• [Assigned task] Please write out the entire listing below exactly, excluding its pictures.

• [Exercise data]
======
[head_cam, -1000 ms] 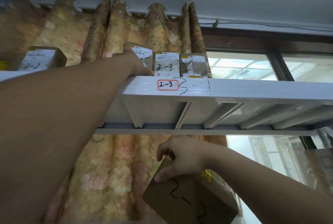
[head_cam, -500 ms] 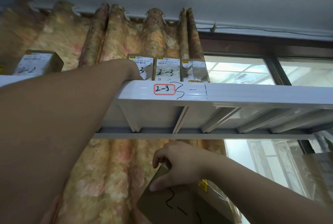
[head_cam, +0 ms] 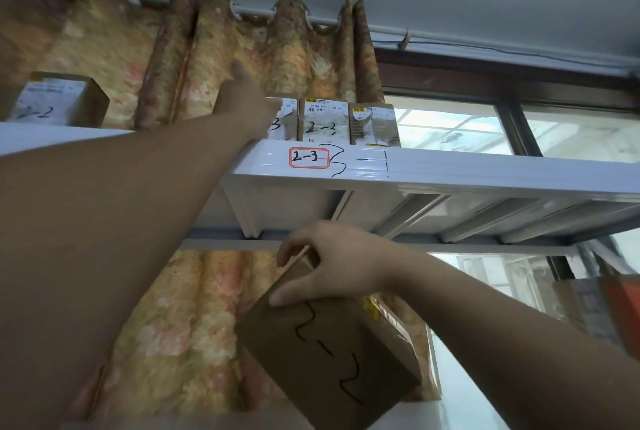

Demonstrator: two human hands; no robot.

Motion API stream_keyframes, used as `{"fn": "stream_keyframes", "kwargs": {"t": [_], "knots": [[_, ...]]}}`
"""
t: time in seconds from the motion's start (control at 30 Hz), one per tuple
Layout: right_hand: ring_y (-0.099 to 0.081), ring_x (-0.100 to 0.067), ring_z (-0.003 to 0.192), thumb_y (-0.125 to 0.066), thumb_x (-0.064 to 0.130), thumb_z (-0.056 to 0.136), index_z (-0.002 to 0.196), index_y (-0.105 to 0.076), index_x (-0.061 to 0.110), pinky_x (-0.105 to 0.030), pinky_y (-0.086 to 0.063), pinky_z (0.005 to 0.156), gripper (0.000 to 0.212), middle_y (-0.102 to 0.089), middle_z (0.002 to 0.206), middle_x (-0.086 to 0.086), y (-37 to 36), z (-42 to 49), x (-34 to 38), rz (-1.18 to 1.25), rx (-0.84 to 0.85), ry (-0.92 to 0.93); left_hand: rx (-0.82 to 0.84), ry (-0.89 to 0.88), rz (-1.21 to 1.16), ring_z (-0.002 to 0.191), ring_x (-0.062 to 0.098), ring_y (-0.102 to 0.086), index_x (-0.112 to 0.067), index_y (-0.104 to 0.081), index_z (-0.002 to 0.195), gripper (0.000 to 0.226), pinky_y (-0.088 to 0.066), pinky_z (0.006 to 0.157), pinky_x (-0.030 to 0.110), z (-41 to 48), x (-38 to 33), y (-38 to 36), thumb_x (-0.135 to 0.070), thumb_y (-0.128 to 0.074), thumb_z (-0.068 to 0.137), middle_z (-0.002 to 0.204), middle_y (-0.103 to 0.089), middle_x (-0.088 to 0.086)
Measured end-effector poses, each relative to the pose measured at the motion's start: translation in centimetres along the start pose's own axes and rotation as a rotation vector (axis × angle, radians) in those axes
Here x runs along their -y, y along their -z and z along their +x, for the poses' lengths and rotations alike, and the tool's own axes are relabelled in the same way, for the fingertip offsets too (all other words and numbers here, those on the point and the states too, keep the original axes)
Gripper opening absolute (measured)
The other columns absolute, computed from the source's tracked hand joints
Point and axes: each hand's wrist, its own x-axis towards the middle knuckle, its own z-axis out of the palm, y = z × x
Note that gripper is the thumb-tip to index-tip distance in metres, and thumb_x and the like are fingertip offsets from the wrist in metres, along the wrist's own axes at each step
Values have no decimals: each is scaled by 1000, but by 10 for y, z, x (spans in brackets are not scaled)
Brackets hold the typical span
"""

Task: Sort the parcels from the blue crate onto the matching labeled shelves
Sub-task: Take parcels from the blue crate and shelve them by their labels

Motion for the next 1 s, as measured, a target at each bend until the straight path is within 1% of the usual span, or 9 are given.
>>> {"fn": "stream_keyframes", "kwargs": {"t": [0.1, 0.2, 0.37, 0.57, 0.67, 0.73, 0.83, 0.9, 1.0], "knots": [[-58, -11, 92, -75, 55, 73, 101, -64, 30, -25, -45, 77, 39, -63, 101, 6, 28, 5, 5, 112, -91, -35, -186, -238, -362, 98, 19, -57, -15, -55, 115, 32, -44, 82, 30, -25, -10, 15, -36, -54, 91, 107, -61, 3], [-61, -11, 80, -83, 46, 67, 94, -62, 20, -30, -47, 78, 44, -64, 93, 1, 57, 9, 5, 373, -120, -10, 115, -408, -521, 67, 9, -56, -19, -60, 83, 28, -45, 67, 27, -50, -20, 47, -42, -49, 95, 76, -58, -5], [-58, -5, 57, -66, 27, 71, 86, -52, 17, -17, -46, 51, 22, -60, 68, 5, 86, 13, 13, 940, -128, 165, 654, -339, -305, 104, 14, -63, -26, -63, 113, 61, -50, 93, 34, -79, -13, 113, -69, -38, 76, 111, -65, -3], [-55, -4, 54, -69, 23, 69, 83, -49, 21, -16, -44, 47, 24, -58, 66, 6, 108, 41, 48, 959, -134, 279, 1170, -238, -278, 120, 15, -58, -46, -45, 130, 83, -51, 96, 35, -71, 24, 159, -53, -83, 56, 129, -61, -6], [-58, -3, 60, -82, 35, 66, 92, -54, 21, -16, -46, 51, 41, -62, 69, 9, 115, 54, 74, 858, -229, 264, 1006, -123, -418, 118, 22, -59, -36, -53, 127, 74, -49, 97, 39, -64, 41, 178, -35, -82, 59, 127, -63, 3], [-60, -2, 73, -70, 53, 68, 103, -58, 25, -13, -47, 57, 47, -63, 84, 10, 126, 61, 88, 653, -397, 218, 881, -51, -538, 100, 23, -61, -26, -66, 110, 69, -48, 93, 37, -59, 57, 196, -40, -90, 47, 111, -66, 9], [-59, -7, 95, -63, 63, 78, 116, -59, 27, -22, -47, 73, 52, -61, 112, 5, 144, 71, 95, 494, -592, 137, 571, 42, -763, 72, 11, -64, -21, -72, 95, 53, -57, 67, 25, -55, 77, 217, -43, -89, 50, 82, -68, -2], [-60, -20, 106, -57, 64, 83, 128, -53, 23, -36, -47, 89, 61, -59, 122, -2, 148, 75, 100, 647, -542, 88, 364, 99, -943, 74, 10, -68, -20, -65, 104, 30, -59, 67, 26, -54, 86, 222, -38, -69, 80, 82, -72, -4], [-63, -30, 105, -48, 64, 88, 124, -51, 31, -44, -49, 94, 50, -59, 124, -10, 137, 81, 116, 946, -282, 116, 243, 86, -1039, 90, 14, -67, -20, -63, 105, 24, -58, 82, 31, -52, 92, 223, -36, -51, 93, 94, -72, -1]]}}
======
• [Task response]
[head_cam, -1000 ms] 
[head_cam, -500 ms] 
[head_cam, +0 ms] 

Demonstrator: two human hands; no robot.

Motion API stream_keyframes, used as `{"fn": "stream_keyframes", "kwargs": {"t": [_], "knots": [[_, ...]]}}`
"""
t: time in seconds from the motion's start (control at 30 Hz), one per tuple
Layout: right_hand: ring_y (-0.099 to 0.081), ring_x (-0.100 to 0.067), ring_z (-0.003 to 0.192), thumb_y (-0.125 to 0.066), thumb_x (-0.064 to 0.130), thumb_z (-0.056 to 0.136), index_z (-0.002 to 0.196), index_y (-0.105 to 0.076), index_x (-0.061 to 0.110), pinky_x (-0.105 to 0.030), pinky_y (-0.086 to 0.063), pinky_z (0.005 to 0.156), gripper (0.000 to 0.212), middle_y (-0.102 to 0.089), middle_z (0.002 to 0.206), middle_x (-0.086 to 0.086), y (-37 to 36), z (-42 to 49), x (-34 to 38), rz (-1.18 to 1.25), rx (-0.84 to 0.85), ry (-0.92 to 0.93); left_hand: rx (-0.82 to 0.84), ry (-0.89 to 0.88), rz (-1.21 to 1.16), ring_z (-0.002 to 0.191), ring_x (-0.062 to 0.098), ring_y (-0.102 to 0.086), index_x (-0.112 to 0.067), index_y (-0.104 to 0.081), index_z (-0.002 to 0.195), gripper (0.000 to 0.226), pinky_y (-0.088 to 0.066), pinky_z (0.006 to 0.157), pinky_x (-0.030 to 0.110), z (-41 to 48), x (-38 to 33), y (-38 to 36), thumb_x (-0.135 to 0.070), thumb_y (-0.128 to 0.074), thumb_z (-0.068 to 0.137), middle_z (-0.002 to 0.204), middle_y (-0.103 to 0.089), middle_x (-0.088 to 0.086)
Measured end-effector poses, each relative to the pose measured at the motion's start: translation in centimetres along the start pose's own axes and rotation as a rotation vector (axis × angle, radians) in those axes
Here x runs along their -y, y along their -z and z along their +x, for the poses' lengths and rotations alike, and the tool's own axes are relabelled in the same way, for the fingertip offsets too (all other words and numbers here, those on the point and the states too, keep the original axes)
Gripper opening absolute (measured)
The other columns absolute, computed from the source's tracked hand joints
Point and axes: each hand's wrist, its own x-axis towards the middle knuckle, its own z-axis out of the palm, y = z × x
Note that gripper is the thumb-tip to index-tip distance in metres, and thumb_x and the like are fingertip offsets from the wrist in metres, along the wrist's own axes at each step
Values have no decimals: each is scaled by 1000, but by 10 for y, z, x (spans in brackets are not scaled)
Brackets hold the typical span
"""

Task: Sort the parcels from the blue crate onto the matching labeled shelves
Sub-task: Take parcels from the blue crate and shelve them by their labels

Motion for the next 1 s, as measured, a target at each bend until the straight path is within 1% of the usual span, or 9 are given.
>>> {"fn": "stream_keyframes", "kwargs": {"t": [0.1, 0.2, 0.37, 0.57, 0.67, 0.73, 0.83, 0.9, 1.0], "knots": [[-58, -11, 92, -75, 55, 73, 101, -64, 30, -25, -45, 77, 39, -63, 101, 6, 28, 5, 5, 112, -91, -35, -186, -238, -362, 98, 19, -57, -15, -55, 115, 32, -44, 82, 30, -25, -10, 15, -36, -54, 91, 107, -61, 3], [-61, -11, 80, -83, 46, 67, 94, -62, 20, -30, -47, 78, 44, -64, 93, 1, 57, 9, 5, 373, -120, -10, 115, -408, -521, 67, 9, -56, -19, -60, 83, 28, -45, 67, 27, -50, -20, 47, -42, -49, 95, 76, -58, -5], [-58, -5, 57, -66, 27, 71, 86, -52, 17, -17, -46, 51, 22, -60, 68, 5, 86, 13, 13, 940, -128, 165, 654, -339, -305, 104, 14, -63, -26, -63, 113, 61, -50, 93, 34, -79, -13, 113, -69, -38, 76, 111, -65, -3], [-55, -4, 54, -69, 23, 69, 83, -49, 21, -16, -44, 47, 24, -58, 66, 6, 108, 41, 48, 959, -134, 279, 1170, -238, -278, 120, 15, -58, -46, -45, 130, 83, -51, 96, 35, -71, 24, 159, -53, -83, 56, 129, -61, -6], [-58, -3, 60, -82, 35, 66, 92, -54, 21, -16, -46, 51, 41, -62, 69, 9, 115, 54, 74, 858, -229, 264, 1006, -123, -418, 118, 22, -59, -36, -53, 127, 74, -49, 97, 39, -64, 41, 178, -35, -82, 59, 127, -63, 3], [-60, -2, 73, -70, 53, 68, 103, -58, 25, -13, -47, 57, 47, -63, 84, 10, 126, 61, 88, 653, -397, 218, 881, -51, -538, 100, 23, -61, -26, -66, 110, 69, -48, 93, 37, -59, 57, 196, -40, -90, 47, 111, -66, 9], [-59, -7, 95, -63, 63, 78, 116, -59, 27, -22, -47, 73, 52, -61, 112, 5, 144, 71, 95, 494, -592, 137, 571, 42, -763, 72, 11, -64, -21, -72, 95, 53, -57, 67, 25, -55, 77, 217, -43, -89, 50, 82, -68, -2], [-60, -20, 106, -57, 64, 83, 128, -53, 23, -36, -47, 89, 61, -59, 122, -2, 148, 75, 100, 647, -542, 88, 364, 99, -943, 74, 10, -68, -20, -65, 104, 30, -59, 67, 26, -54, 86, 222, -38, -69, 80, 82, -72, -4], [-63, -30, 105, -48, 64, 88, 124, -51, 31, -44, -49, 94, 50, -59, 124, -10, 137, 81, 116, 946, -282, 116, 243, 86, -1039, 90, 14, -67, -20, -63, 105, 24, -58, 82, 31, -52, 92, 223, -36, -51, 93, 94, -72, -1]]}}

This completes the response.